## Your instructions
When you reach the line containing "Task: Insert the" in the entries below, start writing out each line exactly, and stop after the line containing "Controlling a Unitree".

_ _ _

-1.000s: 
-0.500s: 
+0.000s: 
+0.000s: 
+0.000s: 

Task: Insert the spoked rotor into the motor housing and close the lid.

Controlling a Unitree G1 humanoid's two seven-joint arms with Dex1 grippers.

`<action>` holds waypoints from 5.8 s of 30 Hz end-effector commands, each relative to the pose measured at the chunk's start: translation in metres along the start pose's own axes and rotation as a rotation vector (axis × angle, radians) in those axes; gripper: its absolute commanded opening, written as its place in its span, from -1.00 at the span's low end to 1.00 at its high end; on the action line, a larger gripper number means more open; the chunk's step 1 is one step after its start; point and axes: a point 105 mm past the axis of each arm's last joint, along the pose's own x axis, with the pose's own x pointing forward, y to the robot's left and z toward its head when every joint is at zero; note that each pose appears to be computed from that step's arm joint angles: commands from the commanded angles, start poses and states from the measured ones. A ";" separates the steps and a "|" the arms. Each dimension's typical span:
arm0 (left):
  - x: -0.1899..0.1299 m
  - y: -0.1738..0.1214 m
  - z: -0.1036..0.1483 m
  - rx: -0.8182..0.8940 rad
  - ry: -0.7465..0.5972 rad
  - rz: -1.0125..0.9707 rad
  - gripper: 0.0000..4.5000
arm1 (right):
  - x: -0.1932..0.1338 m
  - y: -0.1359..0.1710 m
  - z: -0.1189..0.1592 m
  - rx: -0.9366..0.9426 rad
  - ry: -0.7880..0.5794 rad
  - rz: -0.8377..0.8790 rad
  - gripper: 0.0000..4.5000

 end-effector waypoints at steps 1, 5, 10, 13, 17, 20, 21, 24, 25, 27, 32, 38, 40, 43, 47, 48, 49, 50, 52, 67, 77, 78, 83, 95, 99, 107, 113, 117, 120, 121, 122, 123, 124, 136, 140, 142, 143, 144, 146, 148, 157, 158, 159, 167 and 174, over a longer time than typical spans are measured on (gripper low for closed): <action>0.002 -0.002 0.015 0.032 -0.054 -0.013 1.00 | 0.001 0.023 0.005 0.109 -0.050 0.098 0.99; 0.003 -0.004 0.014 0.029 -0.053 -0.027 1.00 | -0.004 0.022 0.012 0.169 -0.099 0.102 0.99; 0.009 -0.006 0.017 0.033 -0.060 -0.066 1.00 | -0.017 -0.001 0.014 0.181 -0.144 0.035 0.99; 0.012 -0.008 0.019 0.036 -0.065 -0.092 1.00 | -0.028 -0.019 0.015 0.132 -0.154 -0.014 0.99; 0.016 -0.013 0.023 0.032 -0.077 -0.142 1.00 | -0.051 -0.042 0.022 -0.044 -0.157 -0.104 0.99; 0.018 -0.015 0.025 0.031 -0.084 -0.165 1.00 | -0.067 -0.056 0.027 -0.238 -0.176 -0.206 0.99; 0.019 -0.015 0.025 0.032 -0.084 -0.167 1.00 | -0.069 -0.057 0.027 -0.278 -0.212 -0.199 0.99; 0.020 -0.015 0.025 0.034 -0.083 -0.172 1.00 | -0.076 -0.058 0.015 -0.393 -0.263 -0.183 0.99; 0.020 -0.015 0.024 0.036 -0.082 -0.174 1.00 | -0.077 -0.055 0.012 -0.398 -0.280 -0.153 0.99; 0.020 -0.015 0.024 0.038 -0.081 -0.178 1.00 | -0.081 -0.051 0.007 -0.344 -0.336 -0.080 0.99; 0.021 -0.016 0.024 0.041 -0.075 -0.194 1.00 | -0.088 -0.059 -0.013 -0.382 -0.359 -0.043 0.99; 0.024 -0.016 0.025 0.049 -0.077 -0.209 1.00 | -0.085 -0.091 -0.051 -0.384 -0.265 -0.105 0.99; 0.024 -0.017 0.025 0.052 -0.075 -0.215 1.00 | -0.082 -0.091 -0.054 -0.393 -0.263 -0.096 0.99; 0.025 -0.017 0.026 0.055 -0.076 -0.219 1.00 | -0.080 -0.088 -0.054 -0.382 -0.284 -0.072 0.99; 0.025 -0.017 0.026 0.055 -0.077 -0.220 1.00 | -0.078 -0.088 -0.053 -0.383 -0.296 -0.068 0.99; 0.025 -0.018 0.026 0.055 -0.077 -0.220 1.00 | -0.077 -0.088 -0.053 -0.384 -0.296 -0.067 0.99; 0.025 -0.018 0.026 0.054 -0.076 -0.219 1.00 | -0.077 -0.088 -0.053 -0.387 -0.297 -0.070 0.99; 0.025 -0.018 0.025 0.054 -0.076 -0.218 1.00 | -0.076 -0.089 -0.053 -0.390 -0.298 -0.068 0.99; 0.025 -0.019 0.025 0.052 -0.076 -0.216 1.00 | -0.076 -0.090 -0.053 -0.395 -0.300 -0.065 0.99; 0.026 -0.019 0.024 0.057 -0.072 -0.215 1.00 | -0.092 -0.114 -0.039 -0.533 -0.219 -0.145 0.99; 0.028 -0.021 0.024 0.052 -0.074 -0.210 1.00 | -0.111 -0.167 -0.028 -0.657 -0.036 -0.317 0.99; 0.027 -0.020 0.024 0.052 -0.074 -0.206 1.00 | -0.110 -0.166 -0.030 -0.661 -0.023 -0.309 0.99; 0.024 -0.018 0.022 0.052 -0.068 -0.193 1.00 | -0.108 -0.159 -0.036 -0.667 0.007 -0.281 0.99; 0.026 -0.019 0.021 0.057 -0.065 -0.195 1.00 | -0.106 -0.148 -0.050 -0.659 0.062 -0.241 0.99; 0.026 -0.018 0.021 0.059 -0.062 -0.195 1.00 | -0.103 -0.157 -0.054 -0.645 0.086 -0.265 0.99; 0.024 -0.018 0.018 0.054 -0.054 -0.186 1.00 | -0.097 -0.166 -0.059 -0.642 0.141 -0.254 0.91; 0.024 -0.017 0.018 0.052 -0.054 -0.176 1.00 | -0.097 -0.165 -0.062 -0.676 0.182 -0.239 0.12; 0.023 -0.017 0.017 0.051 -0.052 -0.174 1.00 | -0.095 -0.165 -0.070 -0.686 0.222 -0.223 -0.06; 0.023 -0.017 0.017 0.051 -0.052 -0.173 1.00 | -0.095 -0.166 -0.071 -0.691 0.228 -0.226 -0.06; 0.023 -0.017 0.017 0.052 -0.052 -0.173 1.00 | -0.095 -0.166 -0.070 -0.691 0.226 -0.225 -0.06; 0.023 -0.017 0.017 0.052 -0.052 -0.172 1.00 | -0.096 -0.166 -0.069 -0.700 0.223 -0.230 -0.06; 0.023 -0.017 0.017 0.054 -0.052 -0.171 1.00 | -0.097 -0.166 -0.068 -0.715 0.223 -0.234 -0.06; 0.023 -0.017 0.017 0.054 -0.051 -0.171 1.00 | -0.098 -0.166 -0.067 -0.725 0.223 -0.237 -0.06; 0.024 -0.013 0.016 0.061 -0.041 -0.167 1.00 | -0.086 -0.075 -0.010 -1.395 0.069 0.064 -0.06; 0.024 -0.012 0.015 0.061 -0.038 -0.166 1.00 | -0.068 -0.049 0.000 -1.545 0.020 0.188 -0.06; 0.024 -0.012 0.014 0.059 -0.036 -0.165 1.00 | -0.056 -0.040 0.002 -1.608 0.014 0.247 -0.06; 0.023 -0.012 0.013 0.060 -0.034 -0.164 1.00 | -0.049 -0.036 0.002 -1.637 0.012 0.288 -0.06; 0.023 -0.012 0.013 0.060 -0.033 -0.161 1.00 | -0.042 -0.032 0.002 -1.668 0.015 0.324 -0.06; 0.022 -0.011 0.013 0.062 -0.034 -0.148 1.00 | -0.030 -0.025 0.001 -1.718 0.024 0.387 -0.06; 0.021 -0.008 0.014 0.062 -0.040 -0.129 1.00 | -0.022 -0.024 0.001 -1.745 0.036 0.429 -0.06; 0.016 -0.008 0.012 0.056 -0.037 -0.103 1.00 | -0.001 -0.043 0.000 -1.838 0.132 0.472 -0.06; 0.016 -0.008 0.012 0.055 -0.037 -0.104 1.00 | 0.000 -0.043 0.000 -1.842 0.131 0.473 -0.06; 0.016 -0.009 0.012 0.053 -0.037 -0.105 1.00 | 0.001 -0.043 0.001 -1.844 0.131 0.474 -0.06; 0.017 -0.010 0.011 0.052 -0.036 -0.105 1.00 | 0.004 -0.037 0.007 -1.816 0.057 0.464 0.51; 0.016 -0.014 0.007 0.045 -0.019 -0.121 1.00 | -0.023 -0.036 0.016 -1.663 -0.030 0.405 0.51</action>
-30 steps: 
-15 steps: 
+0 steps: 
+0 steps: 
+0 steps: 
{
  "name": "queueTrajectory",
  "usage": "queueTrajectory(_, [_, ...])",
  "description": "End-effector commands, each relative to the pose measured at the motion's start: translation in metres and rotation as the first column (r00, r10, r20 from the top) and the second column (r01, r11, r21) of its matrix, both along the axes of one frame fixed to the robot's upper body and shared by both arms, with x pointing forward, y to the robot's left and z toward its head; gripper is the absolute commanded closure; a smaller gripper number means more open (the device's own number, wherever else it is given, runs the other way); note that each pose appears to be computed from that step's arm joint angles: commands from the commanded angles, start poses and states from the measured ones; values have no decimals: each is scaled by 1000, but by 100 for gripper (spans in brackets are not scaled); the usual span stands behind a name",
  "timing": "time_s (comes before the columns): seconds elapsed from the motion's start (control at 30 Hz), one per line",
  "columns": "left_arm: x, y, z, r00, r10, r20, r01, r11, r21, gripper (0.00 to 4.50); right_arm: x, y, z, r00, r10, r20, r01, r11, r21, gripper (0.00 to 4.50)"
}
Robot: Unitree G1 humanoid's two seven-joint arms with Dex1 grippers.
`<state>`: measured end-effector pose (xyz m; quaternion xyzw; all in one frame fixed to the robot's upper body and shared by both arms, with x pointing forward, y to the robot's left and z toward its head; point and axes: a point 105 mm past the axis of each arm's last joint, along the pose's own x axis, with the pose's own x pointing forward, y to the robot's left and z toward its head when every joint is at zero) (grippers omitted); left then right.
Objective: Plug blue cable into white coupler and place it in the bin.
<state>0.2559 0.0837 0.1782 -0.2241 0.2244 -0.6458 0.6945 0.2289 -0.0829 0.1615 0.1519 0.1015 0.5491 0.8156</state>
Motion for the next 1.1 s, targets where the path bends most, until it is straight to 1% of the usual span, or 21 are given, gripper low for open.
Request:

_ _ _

## Answer to the problem
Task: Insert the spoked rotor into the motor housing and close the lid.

Controlling a Unitree G1 humanoid's two seven-joint arms with Dex1 grippers.

The generated output is now complete.